I’m trying to get into Flux and Julia, so I defined two simple models. The first one works, the second one throws an error that I don’t quite understand yet. I’m sure it’s relatively simple to solve, I just don’t see it.
The models:
module Models
export Standard, Attention
using Flux
struct Standard
dense1
lstm
dense2
end
Flux.@functor Standard
function (m::Standard)(xᵢ)
in = m.dense1(xᵢ)
hₙ = m.lstm(in)[:, end]
out = m.dense2(hₙ)
softmax(out)
end
struct Attention
dense1
lstm
attnᵢ
attn_query
v
dense2
end
@Flux.functor Attention
function (attn::Attention)(xᵢ)
in = attn.dense1(xᵢ)
h = attn.lstm(in)
q = attn.attn_query(h[:, end])
αₙ = softmax(attn.v' * tanh.(attn.attnᵢ(h) .+ q), dims=2)

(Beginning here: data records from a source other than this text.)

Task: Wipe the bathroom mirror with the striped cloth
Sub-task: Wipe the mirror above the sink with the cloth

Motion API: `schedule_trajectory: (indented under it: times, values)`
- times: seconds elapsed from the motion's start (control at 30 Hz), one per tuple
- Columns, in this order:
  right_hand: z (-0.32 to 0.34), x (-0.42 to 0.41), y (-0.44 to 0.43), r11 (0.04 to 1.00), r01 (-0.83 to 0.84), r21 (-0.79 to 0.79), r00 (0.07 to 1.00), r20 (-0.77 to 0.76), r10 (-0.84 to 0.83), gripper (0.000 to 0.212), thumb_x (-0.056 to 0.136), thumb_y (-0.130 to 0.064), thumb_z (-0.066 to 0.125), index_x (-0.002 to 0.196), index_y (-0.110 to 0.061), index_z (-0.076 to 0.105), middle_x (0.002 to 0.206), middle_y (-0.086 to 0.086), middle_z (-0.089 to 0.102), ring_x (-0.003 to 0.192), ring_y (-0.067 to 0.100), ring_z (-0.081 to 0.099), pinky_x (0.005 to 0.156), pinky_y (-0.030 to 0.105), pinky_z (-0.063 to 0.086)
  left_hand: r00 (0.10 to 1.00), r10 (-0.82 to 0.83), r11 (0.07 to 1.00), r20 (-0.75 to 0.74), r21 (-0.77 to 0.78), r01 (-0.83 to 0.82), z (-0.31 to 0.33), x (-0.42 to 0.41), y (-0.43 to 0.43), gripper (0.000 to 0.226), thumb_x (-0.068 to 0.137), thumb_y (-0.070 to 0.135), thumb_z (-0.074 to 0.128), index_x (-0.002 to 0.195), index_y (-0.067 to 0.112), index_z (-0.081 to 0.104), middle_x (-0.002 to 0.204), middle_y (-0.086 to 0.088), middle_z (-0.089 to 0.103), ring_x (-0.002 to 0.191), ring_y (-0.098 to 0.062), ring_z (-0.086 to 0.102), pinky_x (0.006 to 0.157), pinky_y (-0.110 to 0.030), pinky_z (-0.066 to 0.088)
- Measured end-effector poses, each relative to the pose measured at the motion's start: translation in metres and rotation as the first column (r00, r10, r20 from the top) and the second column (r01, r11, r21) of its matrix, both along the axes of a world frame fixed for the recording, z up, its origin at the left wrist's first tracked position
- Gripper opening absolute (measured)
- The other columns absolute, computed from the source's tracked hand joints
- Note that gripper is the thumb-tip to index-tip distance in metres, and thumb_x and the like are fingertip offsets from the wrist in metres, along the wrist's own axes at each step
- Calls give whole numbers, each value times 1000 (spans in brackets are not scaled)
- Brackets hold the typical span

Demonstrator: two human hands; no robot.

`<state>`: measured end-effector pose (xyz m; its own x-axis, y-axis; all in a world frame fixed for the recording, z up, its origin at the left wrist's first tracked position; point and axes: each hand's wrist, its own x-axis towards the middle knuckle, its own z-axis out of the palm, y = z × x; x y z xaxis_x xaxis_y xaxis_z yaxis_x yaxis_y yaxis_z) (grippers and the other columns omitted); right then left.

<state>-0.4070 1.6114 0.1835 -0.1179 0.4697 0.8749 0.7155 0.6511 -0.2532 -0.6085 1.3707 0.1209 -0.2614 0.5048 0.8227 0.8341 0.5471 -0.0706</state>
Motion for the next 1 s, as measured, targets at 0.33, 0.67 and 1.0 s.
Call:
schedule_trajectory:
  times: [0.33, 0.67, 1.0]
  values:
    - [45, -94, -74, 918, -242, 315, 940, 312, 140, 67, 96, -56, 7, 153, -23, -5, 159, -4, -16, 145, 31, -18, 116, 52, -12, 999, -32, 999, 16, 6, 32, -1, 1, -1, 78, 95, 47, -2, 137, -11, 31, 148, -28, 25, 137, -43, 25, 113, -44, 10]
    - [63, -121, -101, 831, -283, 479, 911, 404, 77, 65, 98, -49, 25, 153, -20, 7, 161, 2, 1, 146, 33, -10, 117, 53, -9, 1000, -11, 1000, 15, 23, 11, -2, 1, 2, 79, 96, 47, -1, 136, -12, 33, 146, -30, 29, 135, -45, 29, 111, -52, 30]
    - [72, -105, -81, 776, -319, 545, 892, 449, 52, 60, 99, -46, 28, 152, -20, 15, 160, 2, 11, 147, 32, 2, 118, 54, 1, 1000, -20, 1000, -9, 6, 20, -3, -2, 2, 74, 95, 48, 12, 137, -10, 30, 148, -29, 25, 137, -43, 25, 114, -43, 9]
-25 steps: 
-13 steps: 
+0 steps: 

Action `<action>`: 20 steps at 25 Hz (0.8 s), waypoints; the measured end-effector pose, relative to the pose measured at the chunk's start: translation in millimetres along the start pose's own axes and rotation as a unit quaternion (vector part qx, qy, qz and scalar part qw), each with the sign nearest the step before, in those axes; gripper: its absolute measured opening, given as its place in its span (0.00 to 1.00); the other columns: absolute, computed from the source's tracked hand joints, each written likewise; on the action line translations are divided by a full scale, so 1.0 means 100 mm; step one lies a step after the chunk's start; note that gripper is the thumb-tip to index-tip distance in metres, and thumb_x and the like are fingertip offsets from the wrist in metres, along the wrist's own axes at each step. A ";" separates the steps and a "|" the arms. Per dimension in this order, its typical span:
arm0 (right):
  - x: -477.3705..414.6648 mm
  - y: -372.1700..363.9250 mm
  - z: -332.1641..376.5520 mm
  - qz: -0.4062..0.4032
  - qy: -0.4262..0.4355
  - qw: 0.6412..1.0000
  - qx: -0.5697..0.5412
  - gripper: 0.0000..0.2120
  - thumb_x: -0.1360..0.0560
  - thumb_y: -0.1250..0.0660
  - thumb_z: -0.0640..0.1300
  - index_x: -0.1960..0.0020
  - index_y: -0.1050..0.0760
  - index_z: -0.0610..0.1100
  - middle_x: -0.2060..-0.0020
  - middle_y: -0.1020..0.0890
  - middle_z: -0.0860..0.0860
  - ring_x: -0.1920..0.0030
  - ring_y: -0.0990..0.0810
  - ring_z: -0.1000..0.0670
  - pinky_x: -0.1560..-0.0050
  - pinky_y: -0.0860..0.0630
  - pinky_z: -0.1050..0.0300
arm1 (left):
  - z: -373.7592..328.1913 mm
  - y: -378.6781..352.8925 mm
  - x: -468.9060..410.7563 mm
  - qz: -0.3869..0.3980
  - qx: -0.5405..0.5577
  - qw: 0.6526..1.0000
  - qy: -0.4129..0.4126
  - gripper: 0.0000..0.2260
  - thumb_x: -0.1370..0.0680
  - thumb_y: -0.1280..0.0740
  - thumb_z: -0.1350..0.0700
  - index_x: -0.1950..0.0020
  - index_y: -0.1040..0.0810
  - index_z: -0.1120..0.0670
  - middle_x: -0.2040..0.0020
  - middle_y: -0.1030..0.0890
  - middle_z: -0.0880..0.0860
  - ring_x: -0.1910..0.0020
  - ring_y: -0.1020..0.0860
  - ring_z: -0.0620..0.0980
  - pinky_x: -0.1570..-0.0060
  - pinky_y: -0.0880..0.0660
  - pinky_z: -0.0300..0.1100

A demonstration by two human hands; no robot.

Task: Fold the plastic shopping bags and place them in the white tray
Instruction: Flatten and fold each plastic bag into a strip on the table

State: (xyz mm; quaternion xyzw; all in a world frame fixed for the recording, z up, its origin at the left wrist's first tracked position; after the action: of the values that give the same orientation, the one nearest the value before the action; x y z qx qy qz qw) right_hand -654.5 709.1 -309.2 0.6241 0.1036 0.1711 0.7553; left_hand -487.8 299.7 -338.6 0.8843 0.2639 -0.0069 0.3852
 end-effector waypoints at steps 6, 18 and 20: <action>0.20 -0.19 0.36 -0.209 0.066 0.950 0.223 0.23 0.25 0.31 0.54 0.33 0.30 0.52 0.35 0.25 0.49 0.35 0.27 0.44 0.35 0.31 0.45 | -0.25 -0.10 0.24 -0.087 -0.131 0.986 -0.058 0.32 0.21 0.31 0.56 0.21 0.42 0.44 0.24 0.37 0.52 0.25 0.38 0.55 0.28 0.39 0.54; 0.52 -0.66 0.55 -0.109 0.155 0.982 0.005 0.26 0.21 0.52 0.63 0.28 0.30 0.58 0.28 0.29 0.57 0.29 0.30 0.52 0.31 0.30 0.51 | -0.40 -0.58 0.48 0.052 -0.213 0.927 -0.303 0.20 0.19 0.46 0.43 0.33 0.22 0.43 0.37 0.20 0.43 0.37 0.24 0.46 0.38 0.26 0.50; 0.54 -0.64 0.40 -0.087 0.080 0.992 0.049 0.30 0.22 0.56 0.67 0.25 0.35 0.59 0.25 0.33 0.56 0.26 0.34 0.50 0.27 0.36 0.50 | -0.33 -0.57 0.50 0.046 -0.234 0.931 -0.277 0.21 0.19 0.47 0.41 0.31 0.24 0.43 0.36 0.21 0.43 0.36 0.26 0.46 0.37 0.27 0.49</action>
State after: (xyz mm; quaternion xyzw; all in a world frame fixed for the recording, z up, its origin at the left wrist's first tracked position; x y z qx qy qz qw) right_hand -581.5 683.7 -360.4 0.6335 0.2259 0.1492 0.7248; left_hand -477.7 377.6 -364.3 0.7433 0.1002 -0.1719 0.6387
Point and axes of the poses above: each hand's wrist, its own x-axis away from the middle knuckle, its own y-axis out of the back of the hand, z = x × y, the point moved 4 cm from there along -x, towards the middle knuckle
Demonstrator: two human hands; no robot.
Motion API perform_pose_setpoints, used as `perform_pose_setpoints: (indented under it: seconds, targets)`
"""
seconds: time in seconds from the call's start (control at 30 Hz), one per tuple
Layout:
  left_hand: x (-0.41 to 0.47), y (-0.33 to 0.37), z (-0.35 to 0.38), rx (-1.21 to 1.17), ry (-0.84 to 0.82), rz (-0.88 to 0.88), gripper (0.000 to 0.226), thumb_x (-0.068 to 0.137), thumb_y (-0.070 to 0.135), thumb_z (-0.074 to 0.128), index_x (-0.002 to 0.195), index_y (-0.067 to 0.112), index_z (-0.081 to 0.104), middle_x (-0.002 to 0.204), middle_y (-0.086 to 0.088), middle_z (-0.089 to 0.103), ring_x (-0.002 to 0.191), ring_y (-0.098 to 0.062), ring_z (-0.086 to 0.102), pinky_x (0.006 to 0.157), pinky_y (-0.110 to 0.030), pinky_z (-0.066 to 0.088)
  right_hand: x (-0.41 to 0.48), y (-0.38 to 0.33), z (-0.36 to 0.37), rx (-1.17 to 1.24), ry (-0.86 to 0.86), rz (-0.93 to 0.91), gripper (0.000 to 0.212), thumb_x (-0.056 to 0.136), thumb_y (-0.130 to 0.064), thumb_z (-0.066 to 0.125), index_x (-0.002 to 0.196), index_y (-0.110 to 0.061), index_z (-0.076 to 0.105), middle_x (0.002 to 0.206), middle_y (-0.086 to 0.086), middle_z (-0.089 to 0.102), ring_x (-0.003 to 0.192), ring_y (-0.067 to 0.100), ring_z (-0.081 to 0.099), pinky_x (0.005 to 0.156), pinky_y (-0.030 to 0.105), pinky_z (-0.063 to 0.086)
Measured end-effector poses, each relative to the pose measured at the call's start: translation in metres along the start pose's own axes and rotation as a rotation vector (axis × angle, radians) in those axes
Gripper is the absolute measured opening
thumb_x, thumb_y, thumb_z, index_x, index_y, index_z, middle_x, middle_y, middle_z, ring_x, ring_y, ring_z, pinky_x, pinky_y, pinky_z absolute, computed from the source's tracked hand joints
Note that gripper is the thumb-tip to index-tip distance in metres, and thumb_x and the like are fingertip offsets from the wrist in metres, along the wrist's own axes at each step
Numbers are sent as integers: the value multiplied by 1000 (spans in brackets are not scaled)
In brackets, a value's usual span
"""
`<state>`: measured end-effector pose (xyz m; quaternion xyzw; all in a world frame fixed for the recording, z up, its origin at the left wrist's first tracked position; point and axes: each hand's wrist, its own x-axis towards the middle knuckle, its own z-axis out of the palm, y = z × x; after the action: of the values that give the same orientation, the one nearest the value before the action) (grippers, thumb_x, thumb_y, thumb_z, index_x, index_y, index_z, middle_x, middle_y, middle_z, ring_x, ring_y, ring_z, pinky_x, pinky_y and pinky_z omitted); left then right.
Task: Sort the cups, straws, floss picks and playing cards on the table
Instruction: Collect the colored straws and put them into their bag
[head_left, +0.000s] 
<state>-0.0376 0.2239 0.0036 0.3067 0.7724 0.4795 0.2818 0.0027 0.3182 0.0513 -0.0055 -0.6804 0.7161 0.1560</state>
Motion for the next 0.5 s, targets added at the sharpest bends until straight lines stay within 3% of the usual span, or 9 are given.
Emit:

hₛ = reduce(+, eachcol(αₙ .* h))
out = attn.dense2(hₛ)
softmax(out)
end
end
With this I’m able to reproduce the error:
using Flux
classes = "pos", "neg"
labels = 1:2
emb_dim = 300
hidden_dim = 50
attn_dim = 30
model = Models.Attention(
Dense(emb_dim, hidden_dim),
LSTM(hidden_dim, hidden_dim),
Dense(hidden_dim, attn_dim),
Dense(hidden_dim, attn_dim),
rand(attn_dim),
Dense(hidden_dim, length(labels))
)
opt = ADAM()
loss(xᵢ, yᵢ) = -log(sum(model(xᵢ) .* Flux.onehot(yᵢ, labels)))
ps = params(model)
for (i, (xᵢ, yᵢ)) in enumerate([(rand(300, 55), 1), (rand(300, 176), 2), (rand(300, 13), 1)]) # random data
Flux.reset!(model)
gs = gradient(ps) do
training_loss = loss(xᵢ, yᵢ)
println(training_loss)
training_loss
end
Flux.update!(opt, ps, gs)
end
The error:
ERROR: DimensionMismatch("cannot broadcast array to have fewer dimensions")
Stacktrace:
[1] check_broadcast_shape(::Tuple{}, ::Tuple{Base.OneTo{Int64}}) at ./broadcast.jl:507
[2] check_broadcast_shape(::Tuple{Base.OneTo{Int64}}, ::Tuple{Base.OneTo{Int64},Base.OneTo{Int64}}) at ./broadcast.jl:510
[3] check_broadcast_axes at ./broadcast.jl:512 [inlined]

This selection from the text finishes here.